Ainsley, a member of the group, told Mamamia that she had specific reasons for wanting her baby shower afterwards.

“It was a great way for both myself and husband to celebrate the birth of our baby girl,” she said.

“It enabled us to welcome her with family and friends and start building her connections. We didn’t announce her gender prior to birth or have any visitors at the hospital [so we could] really promote our mum and dad connection to our daughter.”

Another mum in the group further explained her PBS choice:

“In middle eastern culture (as my family followed) it’s uncommon to celebrate anything before it happens because you never know what could change, so premature celebration is ‘bad luck’ in a way.

“Another [of our] traditions is to give money rather than gifts at the baby shower, so we appreciated that we could buy what we needed while baby was here, because there are so many things you don’t know you need until you have your baby.”

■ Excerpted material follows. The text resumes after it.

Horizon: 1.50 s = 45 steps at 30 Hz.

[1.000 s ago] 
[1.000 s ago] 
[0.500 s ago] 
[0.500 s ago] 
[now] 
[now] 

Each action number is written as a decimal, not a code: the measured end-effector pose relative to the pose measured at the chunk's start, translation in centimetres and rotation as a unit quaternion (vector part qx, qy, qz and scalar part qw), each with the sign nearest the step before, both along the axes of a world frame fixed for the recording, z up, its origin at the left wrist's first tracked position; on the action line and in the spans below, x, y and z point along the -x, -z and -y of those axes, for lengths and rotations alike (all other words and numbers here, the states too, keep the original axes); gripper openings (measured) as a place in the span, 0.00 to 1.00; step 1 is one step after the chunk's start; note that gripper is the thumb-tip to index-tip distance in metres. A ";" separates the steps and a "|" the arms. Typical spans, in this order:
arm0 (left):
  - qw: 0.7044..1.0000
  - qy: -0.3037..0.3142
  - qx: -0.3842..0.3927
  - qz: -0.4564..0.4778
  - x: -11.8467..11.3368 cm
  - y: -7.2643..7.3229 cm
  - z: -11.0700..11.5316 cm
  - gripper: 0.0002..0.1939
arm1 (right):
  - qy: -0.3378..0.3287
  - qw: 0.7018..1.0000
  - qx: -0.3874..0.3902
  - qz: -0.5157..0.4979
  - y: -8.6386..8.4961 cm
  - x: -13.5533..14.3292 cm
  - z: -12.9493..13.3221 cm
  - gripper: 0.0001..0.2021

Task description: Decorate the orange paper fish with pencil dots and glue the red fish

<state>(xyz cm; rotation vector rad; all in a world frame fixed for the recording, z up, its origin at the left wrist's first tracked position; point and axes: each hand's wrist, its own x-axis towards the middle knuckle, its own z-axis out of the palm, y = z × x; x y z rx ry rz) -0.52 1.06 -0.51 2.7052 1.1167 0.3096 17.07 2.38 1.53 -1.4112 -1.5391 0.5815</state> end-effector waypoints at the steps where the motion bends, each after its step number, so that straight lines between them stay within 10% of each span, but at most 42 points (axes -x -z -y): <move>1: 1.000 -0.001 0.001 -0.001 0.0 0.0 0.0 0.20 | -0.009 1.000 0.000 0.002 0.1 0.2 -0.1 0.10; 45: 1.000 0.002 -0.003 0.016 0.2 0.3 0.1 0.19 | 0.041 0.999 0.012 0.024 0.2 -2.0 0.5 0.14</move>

Most people did agree that the timing of a baby shower is a woman’s very personal choice; but if you needed more reasons to see the benefits of a PBS, here’s three compelling ones.

The mum-to-be simply doesn’t want to celebrate before the birth.

Some women may find the concept of a shower overwhelming and/or exhausting leading to the birth – both emotionally and physically.

The pregnancy could be high risk, or there could be other factors, such as needing to move house to make room for the baby.

Whatever the reason, if the timing’s not right before, it makes sense for the shower to be after.

It’s convenient for visitors.

Everyone knows it’s exciting to see a precious newborn baby in hospital, and whilst some parents welcome the attention, others do not. So, a PBS can be a way to have everyone meet the baby at one designated time, rather than having strings of visitors.

And because it’s a shower and the baby is still a newborn, people will be able to bring gifts more focussed on what they baby actually needs – which is often difficult for parents to anticipate beforehand. (And yes, that includes gendered gifts if people want, too.)

It’s something celebratory for the parents to look forward to.

Becoming a parent is a challenging time, and can be incredibly isolating – there’s a reason they call it the ‘baby bubble’.

Having a PBS can give the parents something festive to look forward to with family and friends, at a time when their lives have totally changed.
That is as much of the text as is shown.